Bricks will flow back and forth, and most trades will net out, but if bricks start accumulating in certain central bank accounts, it will represent a trade imbalance, and it can be dealt with at the central bank level. Yes, it could be settled in gold, but it doesn't need to be a transfer from the deficit country's official gold reserves.
In Freegold, currency exchange rates will naturally adjust to trade balance differentials. A trade deficit will indicate that one of the currencies is overvalued, so its exchange rate will naturally decline. In this brick system, the country with the trade deficit/brick deficit will need to buy back bricks with gold from the country that's running the trade surplus. But if you just take gold out of one central bank and put it in the other, that doesn't do anything to fix the overvalued currency. That's basically an exchange rate manipulation, not unlike the Bretton Woods system.
So, if I were designing and running this new brick system, I would instruct the deficit country to go buy enough gold on the open market with newly-printed local currency to buy back the bricks from the surplus country. This would draw more gold into the BRICS system, stressing the gold markets of the West.
It may seem complicated, but think about it from a central bank's perspective. If the supply of physical gold runs out in your country, it means the price of physical gold is too low in your currency. So, what do you do? Under the old form of gold standard, or gold-backed currency of yesteryear, you'd have to supply the market with your gold reserves to defend the exchange rate of your local currency and the brick. But under this system, you can just bid up the price of gold in the currency you print by printing, until more physical gold shows up in your country.
You don't need to go into the $IMFS FOREX market and buy foreign currency to buy gold elsewhere. Let the open market take care of that. You just keep raising your bid for physical gold until it shows up.
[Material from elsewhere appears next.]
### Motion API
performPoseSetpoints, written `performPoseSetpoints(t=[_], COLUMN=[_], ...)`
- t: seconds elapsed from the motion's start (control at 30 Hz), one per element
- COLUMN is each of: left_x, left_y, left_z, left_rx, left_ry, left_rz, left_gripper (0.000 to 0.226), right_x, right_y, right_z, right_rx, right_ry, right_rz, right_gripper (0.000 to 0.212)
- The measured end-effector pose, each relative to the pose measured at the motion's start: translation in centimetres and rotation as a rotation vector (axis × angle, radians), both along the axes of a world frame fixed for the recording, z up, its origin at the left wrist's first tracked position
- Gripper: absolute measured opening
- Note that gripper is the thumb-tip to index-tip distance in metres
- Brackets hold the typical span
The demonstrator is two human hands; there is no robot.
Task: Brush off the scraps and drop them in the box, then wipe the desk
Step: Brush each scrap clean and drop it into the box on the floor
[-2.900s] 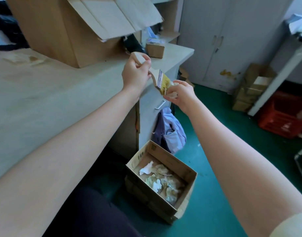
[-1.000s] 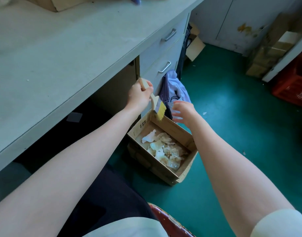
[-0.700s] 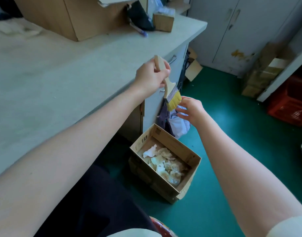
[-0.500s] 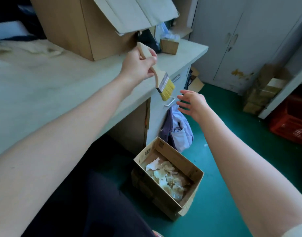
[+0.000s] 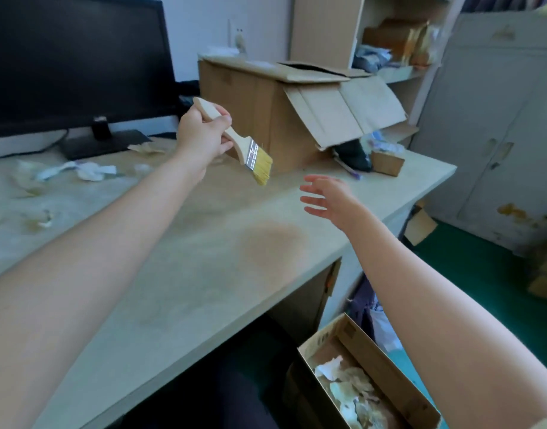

In this new system, the brick has replaced the dollar, and physical gold has replaced dollar settlement options, like buying Treasuries or other US-based financial assets. And when you look at the flow of capital that has been coming into the US through the $IMFS for the last 50+ years, if only a portion of it starts settling in physical gold in places like Dubai and Shanghai, that'll really test the limits of the link between the LBMA's XAU price and the global physical market price of gold.
Think about this dynamic happening, not just in one country, but BRICS-wide. And imagine Western currency traders seeing this dynamic play out in real-time, with Eastern gold bourses running low on physical, and their central banks putting out bids that are higher than XAU is trading on the FOREX. What will be their most-profitable move?
It might be something like "sell XAU and buy physical" as long as they're the same price. Can you see how this would test the link between the price of paper and physical gold?
And what would be the bullion bank's best move in that case? The essence of the FOREX trader's best move is a demand for physical allocation or delivery from the bullion bank. But the bullion bank doesn't have the physical reserves to meet such demands, so it's going to say cash only, here's your cash, go buy your physical from someone who has some.
But anyone who has some at that point will either be sitting on it, or sending it to the BRICS to cash in on the arbitrage opportunity. They won't be selling it for the same price as a unit of XAU.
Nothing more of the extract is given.